2. Manufacturing Technology vs. Volume

The "best" technology depends on your Production Volume. You must balance Unit Cost (the price per piece) with NRE (Non-Recurring Engineering/tooling costs).

Method

NRE / Setup Cost

Unit Cost

Volume Strategy

3D Printed

Very Low

Very High

Best for 1–5 prototypes with "impossible" geometries.

CNC Machined

Low

Medium

Best for low-volume (10–100) or high-precision testing.

Tubed

Medium

Low

High ROI for medium-to-high volumes where basic cooling is enough.

Skived Fin

Medium

Medium

Cost-efficient for high-heat-density chips in medium volumes.

FSW

High

Very Low

Best for high-volume (1,000+) automotive or EV projects.

Vacuum Brazed

Very High

High

Reserved for high-performance aerospace or AI data centers.

  • Low Volume (<50 units): Stick to CNC Machining or 3D Printing. The high unit price is offset by the fact that you don't have to pay for expensive molds or vacuum furnace setups.

  • High Volume (>1,000 units): Technologies like Friction Stir Welding (FSW) or specialized Extrusions become much cheaper because the initial "tooling" cost is spread across thousands of parts, drastically reducing the labor time per piece.

3. Surface Specifications: Roughness vs. Flatness

Over-specifying surface finish is a common way to waste money.

  • Roughness : A "mirror finish" looks great but rarely improves cooling. Most microscopic gaps are filled by your Thermal Interface Material (TIM). A standard finish of 32–64 µin is usually sufficient. Requesting a smoother finish requires slower machining passes and increases the price.

  • Flatness: This is far more important than roughness. However, to save money, only specify tight flatness for the "contact zones" where the components sit, rather than the entire plate.

4. Mounting Features and Holes

  • The "Fluid Path" Conflict: Placing holes near internal channels requires complex "islands" or specialized tube bending, which adds significant machining time.

  • Threaded Holes: Tapped holes are more expensive than simple through-holes. If you require Helicoils (stainless steel inserts), expect the cost to rise due to the manual installation required.

  • Tolerances: Avoid tolerances tighter than ±0.005 in across large distances. Extreme precision requires climate-controlled rooms and specialized sensors, which can double the machining cost.

5. Connections and Finishing

  • Standard vs. Custom Ports: Using standard SAE O-ring ports or NPT fittings is cheap. Custom manifolds or welded-on specialized connectors require manual labor and extra pressure testing.

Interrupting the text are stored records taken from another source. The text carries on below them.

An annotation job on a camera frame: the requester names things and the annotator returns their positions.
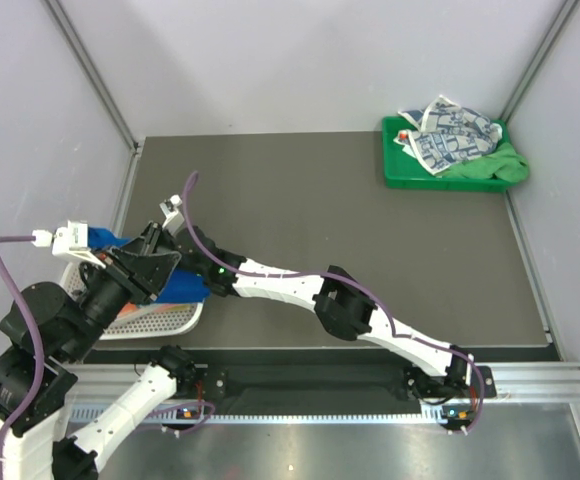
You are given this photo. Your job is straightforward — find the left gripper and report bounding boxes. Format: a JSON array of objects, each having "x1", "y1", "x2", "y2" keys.
[{"x1": 64, "y1": 242, "x2": 183, "y2": 360}]

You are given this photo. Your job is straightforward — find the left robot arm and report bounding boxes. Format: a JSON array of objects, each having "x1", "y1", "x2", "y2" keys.
[{"x1": 0, "y1": 247, "x2": 197, "y2": 479}]

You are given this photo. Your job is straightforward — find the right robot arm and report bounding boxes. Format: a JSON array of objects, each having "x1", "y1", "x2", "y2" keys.
[{"x1": 135, "y1": 224, "x2": 475, "y2": 399}]

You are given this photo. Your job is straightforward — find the folded towels in basket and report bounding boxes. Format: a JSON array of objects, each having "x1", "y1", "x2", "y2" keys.
[{"x1": 117, "y1": 303, "x2": 189, "y2": 321}]

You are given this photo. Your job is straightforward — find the white perforated plastic basket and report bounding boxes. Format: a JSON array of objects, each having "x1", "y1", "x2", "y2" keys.
[{"x1": 59, "y1": 262, "x2": 206, "y2": 342}]

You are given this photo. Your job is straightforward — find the green plastic tray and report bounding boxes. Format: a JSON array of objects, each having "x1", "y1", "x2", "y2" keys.
[{"x1": 381, "y1": 116, "x2": 514, "y2": 193}]

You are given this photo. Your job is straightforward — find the white blue patterned towel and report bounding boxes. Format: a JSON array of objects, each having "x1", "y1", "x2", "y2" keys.
[{"x1": 393, "y1": 95, "x2": 503, "y2": 176}]

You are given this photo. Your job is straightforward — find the green towel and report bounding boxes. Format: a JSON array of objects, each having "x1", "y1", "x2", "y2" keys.
[{"x1": 438, "y1": 142, "x2": 530, "y2": 184}]

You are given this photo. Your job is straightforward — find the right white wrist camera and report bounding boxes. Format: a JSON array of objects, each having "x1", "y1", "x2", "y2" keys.
[{"x1": 159, "y1": 195, "x2": 185, "y2": 235}]

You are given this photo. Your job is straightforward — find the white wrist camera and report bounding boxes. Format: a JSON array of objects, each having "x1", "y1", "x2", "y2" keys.
[
  {"x1": 32, "y1": 220, "x2": 104, "y2": 267},
  {"x1": 159, "y1": 195, "x2": 185, "y2": 235}
]

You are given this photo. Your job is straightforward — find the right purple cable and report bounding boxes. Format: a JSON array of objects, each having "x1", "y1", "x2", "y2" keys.
[{"x1": 182, "y1": 170, "x2": 486, "y2": 435}]

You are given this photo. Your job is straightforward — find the purple cable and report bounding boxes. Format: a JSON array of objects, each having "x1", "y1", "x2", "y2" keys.
[
  {"x1": 0, "y1": 234, "x2": 216, "y2": 480},
  {"x1": 182, "y1": 170, "x2": 486, "y2": 435}
]

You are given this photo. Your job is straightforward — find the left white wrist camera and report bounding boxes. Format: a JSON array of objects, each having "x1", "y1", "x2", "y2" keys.
[{"x1": 32, "y1": 220, "x2": 104, "y2": 267}]

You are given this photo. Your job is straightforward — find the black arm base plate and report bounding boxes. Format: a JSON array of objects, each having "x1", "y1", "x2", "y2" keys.
[{"x1": 175, "y1": 364, "x2": 478, "y2": 407}]

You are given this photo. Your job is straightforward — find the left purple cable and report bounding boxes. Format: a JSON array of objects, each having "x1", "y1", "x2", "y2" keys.
[{"x1": 0, "y1": 234, "x2": 216, "y2": 480}]

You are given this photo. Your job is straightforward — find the grey slotted cable duct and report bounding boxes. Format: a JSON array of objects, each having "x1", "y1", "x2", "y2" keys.
[{"x1": 69, "y1": 404, "x2": 468, "y2": 426}]

  • Surface Treatments: Unless the environment is highly corrosive, an "as-machined" finish is the cheapest. Anodizing or Nickel Plating adds cost and may require "masking" (covering areas that need to remain conductive), which is a high-labor manual process.

Conclusion

Custom cold plates are key to achieving efficient, reliable, and application-specific cooling. Thoughtful choices in manufacturing methods, materials, and internal design not only optimize thermal performance but also help control costs and enhance longevity.

Contact us today to discuss your cooling requirements and receive a solution tailored to your application!

FAQs

What is the purpose of a cold plate?

The goal of a cold plate is to provide precise temperature control for high-power devices. By utilizing the superior heat capacity of liquids, cold plates efficiently stabilize temperatures in high-density environments where maintaining a specific thermal profile is critical for performance and longevity.

What does a cold plate consist of?

A cold plate typically consists of a high-conductivity metal body (such as copper or aluminum) featuring internal flow channels. It includes a precision-machined mounting surface for the heat source and specialized inlet/outlet ports to integrate into a wider fluid circulation loop.